To calculate the age of a rock based on the remaining uranium-238, scientists use the formula:\[N(t) = N_0 \times \left(\frac{1}{2}\right)^{\frac{t}{T}}\]where:

• \(N(t)\) is the remaining quantity of uranium-238.
• \(N_0\) is the initial quantity of uranium-238.
• \(t\) is the time the substance has been decaying.
• \(T\) is the half-life of uranium-238, 4.5 billion years in this case.

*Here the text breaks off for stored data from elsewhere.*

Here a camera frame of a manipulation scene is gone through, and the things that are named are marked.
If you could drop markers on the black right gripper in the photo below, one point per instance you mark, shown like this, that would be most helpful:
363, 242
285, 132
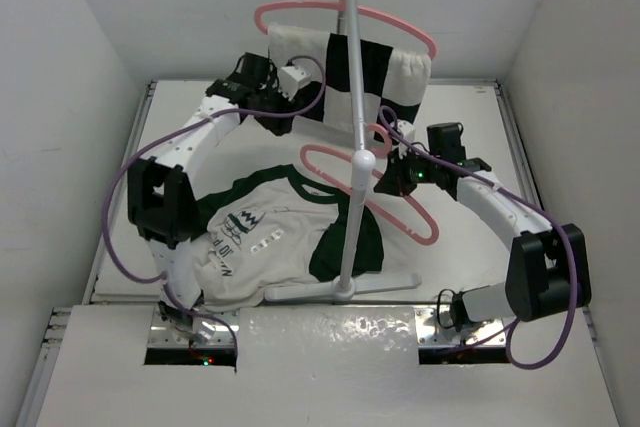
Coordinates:
395, 181

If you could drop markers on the grey clothes rack stand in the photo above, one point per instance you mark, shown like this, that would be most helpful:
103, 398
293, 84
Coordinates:
345, 286

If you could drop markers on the pink hanger with towel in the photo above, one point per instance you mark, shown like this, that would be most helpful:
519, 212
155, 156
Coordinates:
346, 9

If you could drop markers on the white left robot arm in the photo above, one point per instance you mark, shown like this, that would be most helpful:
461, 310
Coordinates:
161, 203

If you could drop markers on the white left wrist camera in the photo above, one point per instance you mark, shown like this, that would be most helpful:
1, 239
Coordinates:
292, 79

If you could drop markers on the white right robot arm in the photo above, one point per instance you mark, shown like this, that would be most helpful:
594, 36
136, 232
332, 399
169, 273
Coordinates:
548, 269

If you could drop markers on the pink plastic hanger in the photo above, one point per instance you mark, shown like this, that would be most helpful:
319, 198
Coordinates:
379, 153

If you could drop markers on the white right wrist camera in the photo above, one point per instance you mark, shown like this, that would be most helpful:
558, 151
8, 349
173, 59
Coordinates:
406, 130

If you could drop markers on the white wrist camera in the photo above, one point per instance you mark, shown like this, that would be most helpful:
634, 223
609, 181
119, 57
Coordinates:
292, 79
406, 130

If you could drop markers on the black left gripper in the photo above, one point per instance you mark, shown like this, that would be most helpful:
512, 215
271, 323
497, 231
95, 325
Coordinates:
276, 126

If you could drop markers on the white and green t shirt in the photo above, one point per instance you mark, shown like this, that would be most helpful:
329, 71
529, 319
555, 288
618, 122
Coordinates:
274, 227

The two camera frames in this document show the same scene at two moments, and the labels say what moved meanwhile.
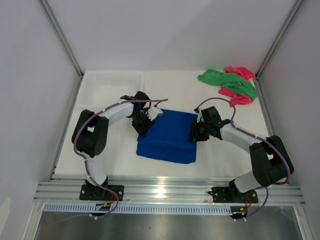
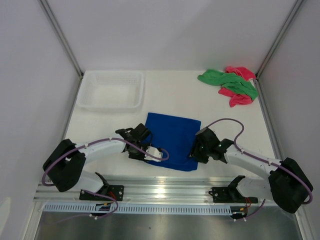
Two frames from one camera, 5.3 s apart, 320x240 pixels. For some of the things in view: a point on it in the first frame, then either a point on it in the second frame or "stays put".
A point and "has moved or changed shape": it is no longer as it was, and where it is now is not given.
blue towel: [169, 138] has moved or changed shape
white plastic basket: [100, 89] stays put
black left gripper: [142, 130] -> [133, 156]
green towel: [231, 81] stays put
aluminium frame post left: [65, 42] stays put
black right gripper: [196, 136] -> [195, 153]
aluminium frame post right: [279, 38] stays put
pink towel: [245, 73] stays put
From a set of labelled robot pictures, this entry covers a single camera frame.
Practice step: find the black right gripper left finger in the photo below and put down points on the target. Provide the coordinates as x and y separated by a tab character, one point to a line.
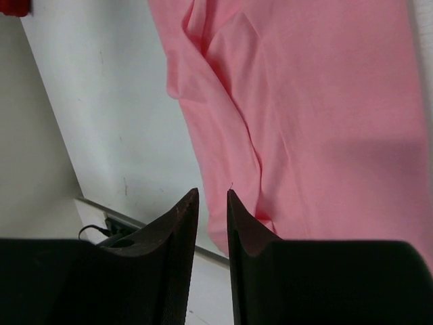
142	278

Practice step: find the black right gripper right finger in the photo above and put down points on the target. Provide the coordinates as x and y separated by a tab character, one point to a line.
276	281

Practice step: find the light pink t shirt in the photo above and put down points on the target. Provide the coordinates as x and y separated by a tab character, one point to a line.
310	110

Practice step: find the dark red folded t shirt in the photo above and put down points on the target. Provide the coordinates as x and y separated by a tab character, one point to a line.
16	8

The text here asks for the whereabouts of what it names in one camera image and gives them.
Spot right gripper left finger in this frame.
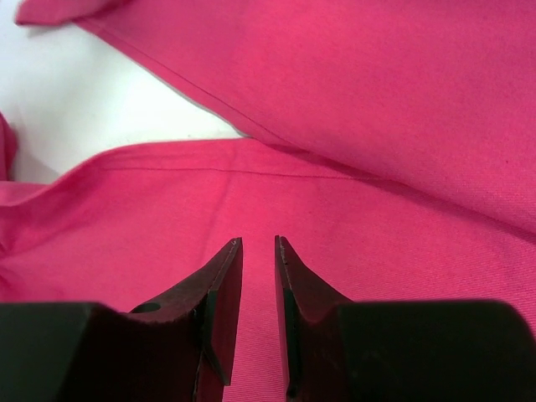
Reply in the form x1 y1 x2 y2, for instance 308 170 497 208
129 238 243 386

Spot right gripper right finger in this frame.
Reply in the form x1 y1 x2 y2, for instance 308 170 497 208
275 235 356 398

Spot magenta pink trousers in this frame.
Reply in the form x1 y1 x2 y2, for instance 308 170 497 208
1 1 535 401

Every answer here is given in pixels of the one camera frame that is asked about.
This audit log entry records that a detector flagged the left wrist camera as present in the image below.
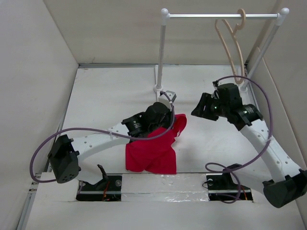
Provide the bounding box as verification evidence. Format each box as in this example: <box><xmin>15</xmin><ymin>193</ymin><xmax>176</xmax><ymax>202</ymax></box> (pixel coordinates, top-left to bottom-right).
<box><xmin>158</xmin><ymin>91</ymin><xmax>177</xmax><ymax>105</ymax></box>

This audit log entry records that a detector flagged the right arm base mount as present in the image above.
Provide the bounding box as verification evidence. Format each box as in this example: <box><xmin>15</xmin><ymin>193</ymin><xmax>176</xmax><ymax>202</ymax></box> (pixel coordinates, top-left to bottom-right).
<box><xmin>202</xmin><ymin>162</ymin><xmax>253</xmax><ymax>204</ymax></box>

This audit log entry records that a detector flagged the purple cable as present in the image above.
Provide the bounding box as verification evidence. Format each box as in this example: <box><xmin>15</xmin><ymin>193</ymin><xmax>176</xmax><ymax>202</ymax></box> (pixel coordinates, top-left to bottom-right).
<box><xmin>31</xmin><ymin>91</ymin><xmax>176</xmax><ymax>184</ymax></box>
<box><xmin>205</xmin><ymin>76</ymin><xmax>273</xmax><ymax>203</ymax></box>

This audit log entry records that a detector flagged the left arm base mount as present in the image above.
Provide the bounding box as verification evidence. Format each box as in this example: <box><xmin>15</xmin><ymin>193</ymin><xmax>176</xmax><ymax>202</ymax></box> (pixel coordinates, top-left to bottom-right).
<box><xmin>76</xmin><ymin>164</ymin><xmax>122</xmax><ymax>202</ymax></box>

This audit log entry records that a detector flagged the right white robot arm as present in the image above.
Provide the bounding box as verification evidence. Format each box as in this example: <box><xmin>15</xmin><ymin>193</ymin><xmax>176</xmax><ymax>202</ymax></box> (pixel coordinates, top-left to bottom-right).
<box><xmin>191</xmin><ymin>81</ymin><xmax>307</xmax><ymax>208</ymax></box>

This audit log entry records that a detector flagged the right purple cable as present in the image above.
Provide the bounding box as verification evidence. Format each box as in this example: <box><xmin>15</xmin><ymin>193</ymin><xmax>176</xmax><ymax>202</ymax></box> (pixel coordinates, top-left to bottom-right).
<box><xmin>205</xmin><ymin>76</ymin><xmax>273</xmax><ymax>203</ymax></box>

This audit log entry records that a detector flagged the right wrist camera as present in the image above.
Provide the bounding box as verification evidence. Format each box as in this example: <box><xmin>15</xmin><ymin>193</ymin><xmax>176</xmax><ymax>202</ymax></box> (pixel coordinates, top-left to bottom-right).
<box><xmin>212</xmin><ymin>81</ymin><xmax>220</xmax><ymax>99</ymax></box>

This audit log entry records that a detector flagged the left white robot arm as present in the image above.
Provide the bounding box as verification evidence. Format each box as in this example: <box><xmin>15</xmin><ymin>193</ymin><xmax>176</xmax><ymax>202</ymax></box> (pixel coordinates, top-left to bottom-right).
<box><xmin>48</xmin><ymin>102</ymin><xmax>175</xmax><ymax>190</ymax></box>

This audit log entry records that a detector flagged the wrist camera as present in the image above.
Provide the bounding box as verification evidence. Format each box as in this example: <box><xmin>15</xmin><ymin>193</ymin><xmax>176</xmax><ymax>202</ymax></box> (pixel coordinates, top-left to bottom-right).
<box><xmin>212</xmin><ymin>81</ymin><xmax>220</xmax><ymax>99</ymax></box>
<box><xmin>158</xmin><ymin>91</ymin><xmax>177</xmax><ymax>105</ymax></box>

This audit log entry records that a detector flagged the red t-shirt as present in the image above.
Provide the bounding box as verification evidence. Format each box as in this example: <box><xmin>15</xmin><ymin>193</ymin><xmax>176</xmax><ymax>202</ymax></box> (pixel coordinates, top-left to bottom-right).
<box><xmin>125</xmin><ymin>114</ymin><xmax>187</xmax><ymax>174</ymax></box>

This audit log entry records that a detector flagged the white metal clothes rack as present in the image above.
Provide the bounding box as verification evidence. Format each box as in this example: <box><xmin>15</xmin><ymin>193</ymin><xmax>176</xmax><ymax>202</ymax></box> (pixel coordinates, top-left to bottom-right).
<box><xmin>153</xmin><ymin>8</ymin><xmax>290</xmax><ymax>94</ymax></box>

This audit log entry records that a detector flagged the wooden clothes hanger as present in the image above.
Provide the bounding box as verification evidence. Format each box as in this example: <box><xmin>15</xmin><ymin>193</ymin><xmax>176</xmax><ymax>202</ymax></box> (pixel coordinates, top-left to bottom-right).
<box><xmin>214</xmin><ymin>9</ymin><xmax>246</xmax><ymax>77</ymax></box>

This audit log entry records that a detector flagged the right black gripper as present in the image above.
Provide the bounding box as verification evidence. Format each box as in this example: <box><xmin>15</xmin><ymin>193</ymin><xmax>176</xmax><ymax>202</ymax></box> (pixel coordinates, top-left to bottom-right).
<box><xmin>191</xmin><ymin>92</ymin><xmax>229</xmax><ymax>121</ymax></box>

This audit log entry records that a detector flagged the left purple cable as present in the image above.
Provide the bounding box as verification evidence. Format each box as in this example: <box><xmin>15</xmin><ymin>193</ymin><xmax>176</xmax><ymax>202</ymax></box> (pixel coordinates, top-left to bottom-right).
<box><xmin>31</xmin><ymin>91</ymin><xmax>176</xmax><ymax>184</ymax></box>

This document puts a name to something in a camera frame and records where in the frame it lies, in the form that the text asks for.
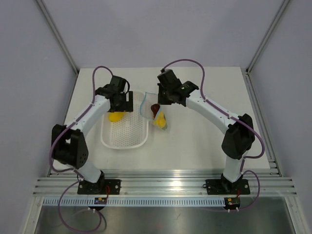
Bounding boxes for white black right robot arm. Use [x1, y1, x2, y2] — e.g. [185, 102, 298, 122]
[157, 68, 255, 194]

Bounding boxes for yellow toy pear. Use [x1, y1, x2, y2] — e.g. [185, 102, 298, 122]
[153, 113, 166, 129]

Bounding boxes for left small circuit board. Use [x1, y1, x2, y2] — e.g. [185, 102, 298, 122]
[94, 197, 107, 205]

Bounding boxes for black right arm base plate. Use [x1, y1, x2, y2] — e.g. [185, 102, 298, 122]
[203, 179, 251, 195]

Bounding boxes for right small circuit board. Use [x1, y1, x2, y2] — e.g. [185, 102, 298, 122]
[224, 197, 241, 212]

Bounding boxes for clear teal-zipper zip bag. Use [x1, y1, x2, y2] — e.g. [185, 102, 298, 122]
[139, 92, 168, 131]

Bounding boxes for aluminium frame post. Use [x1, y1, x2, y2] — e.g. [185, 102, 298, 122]
[35, 0, 79, 77]
[245, 0, 292, 75]

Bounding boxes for right aluminium frame post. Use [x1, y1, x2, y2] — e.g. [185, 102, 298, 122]
[245, 0, 292, 75]

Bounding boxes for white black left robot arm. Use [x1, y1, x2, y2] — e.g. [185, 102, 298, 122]
[49, 76, 134, 195]

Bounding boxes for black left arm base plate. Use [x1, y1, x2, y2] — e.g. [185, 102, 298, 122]
[77, 179, 121, 195]

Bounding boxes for left aluminium frame post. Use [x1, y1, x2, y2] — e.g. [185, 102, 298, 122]
[35, 0, 79, 77]

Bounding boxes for white perforated plastic basket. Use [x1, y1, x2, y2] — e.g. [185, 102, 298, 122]
[100, 91, 148, 150]

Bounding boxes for white slotted cable duct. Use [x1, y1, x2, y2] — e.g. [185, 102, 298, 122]
[43, 197, 225, 207]

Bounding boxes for aluminium mounting rail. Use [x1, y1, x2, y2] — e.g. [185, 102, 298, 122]
[33, 169, 297, 197]

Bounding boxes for small circuit board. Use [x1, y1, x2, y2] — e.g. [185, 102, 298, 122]
[94, 197, 107, 205]
[224, 197, 241, 212]

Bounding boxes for dark red toy fruit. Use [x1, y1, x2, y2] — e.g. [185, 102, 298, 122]
[151, 103, 160, 119]

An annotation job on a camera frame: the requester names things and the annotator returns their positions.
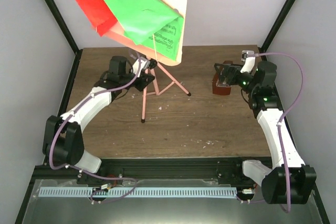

By using this formula, one can solve for \(t\), determining how many years have passed since the rock formed. Understanding this calculation facilitates determining the age of geological samples accurately.

Geological Dating

Geological dating refers to the process by which the age of geological materials is determined. Radiometric dating, which involves measuring the decay of radioactive isotopes, is a primary method for dating rocks and minerals.
Radioisotopes, like uranium-238, are compared to their decay products (such as lead-206) to deduce the age of rocks. This process is essential because it lets scientists piece together the history of the Earth and other planetary bodies, such as the Moon. For example, by measuring the decay of uranium and comparing it to the amount of lead in a sample, scientists can calculate how long the decay process has been occurring, providing an age for the rock.
Additionally, this process unveils information about Earth's formation, the evolution of its landscape, and significant events in its history. The ability to date rocks accurately is crucial for constructing the timeline of natural processes and planetary evolution.

Moon Rocks Analysis

Moon rocks provide invaluable information about the history of the Moon, and indirectly, the Earth. They were brought back by astronauts during NASA's Apollo missions, allowing scientists to study rocks that are billions of years old. They are often analyzed using radiometric dating techniques, especially uranium-lead dating.
The analysis of moon rocks enables scientists to determine the age of these rocks and, therefore, events in the Moon's past, such as volcanic activity and the formation of its surface. Differences in the amounts of uranium and lead isotopes between samples can reveal not only the age of the rocks but also offer insights into the Moon's geological history.
For instance, in the exercise provided, rocks from the lunar highlands and lunar maria have been dated utilizing uranium-238 decay analysis. The conclusion drawn from comparing their ages showcases the ancient volcanic activity and surface formation processes that shaped the Moon. Understanding these timelines aids in elucidating the broader history of our solar system.